SCHNABEL: Someone who is real smart. Seriously. Mathieu Amalric is very smart. Everyone’s nominating me for all these awards. But no one understands that it’s he who is making them feel like that while becoming so invisible that you don’t know he’s there. He was lying so still for so long even the people making the movie forgot he was there. For an actor to accept a role to become invisible – that’s a huge commitment. Sean Penn is a great actor Benicio del Toro is a great actor. Javier Bardiem, Gary Oldman, Daniel Day Lewis – great actors. Mathieu Amalric – great actor.

HARP: Do you feel as if you’ve been selected or is it down to force of will?

SCHNABEL: I don’t know. I don’t believe in human will in that way… We are nothing. Everything is destined in a way. All of time exists simultaneously. When you see a movie like My Left Foot – you admire the guy. In this case it’s about us. We’re all like him. We’re all going to sick sometimes and we’re all going to die… some sooner, some later. But while we’re here…. this teaches you how to live.... how to tell people how to grab onto life. For those who are well, go home and grab your kids. For those who are sick, don’t feel so alone – they feel a part of a bigger thing. It’s almost a Buddhist movie in that respect. Though I know nothing about Buddhism

HARP: Do you think you’ve transcended art with this film?
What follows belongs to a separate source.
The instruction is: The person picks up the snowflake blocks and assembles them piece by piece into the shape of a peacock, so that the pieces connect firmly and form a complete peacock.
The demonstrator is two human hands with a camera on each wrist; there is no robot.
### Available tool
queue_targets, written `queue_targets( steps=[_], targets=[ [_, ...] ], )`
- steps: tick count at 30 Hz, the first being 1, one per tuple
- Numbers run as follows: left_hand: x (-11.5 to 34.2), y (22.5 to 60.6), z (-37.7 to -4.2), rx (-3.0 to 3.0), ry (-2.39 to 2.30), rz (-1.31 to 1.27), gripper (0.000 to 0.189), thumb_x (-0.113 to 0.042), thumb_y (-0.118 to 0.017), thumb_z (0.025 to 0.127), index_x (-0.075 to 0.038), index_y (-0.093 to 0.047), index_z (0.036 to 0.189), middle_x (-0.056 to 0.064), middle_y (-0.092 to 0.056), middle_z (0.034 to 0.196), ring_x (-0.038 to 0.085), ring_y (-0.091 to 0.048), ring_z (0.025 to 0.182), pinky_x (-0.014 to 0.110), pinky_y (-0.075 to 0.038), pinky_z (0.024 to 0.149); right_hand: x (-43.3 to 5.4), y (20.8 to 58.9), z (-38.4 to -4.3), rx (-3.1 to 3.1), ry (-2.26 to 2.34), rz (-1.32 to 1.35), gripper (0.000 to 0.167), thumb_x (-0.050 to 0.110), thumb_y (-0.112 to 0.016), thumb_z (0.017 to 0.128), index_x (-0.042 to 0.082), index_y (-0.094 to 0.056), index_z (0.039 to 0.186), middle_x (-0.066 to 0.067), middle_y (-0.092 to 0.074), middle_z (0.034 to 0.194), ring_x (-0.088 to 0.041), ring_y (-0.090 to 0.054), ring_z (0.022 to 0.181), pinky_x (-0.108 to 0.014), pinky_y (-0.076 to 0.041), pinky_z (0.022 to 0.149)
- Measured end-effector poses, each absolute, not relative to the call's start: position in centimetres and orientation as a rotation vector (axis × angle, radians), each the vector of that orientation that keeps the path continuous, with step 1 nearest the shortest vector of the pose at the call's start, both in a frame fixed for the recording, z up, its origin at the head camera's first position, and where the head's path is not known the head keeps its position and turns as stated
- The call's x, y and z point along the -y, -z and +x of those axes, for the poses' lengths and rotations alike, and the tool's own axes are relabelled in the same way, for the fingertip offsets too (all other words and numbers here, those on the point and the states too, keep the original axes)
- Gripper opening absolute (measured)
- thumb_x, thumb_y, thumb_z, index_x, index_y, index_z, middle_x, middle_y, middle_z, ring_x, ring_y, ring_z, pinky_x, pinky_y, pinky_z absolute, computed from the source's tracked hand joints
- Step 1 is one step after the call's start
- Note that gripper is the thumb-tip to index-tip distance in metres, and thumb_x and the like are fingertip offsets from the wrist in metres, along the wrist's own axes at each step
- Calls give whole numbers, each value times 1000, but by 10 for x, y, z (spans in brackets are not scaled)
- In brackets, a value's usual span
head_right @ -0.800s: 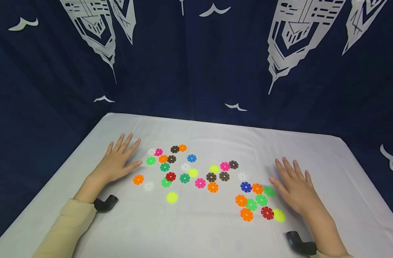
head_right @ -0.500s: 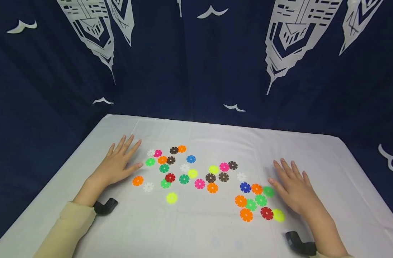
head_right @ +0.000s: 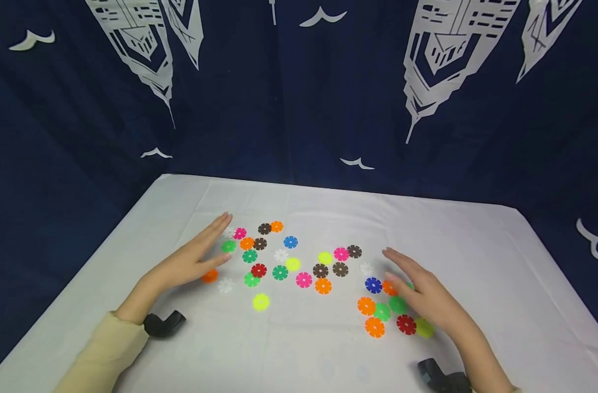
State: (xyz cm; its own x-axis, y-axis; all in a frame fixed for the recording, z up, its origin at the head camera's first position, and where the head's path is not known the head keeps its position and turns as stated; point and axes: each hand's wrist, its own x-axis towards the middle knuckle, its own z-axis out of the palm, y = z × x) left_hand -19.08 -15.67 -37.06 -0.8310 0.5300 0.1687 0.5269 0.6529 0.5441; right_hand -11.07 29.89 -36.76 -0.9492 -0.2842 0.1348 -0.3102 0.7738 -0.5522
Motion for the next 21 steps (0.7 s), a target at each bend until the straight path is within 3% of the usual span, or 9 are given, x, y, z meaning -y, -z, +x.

SCHNABEL: People in stroke centers, doctors and nurses who deal with people who can’t speak… they’re asking me if they can show this film in hospitals. They have hope because somebody understood that space… somebody who has this can feel not so all alone. Doctors and speech therapists want to know how I know this.

But I don’t this anymore than I do being a gay Cuban writer. I was so terrified of death my whole life. My father was too. I wish I could’ve finished this before he passed. Life contains death but art unlike life is a representation. It is a denial of death. There are no pessimistic artists there’ll all optimists. There can only be mediocrity and talent. Bauby transmuted his life into art… he made that book. At first I felt this claustrophobia: as if what if that happened to me. Later I found out. He told his best friends that he felt as if he had been selected somehow. Do you want to be a regular guy with a body or a great artist who writes a work that affects everything and everyone in its wake?

That changed my take on the condition. Rather than look at it like a downer. I rethunk it. The writing of the book became what the movie was about.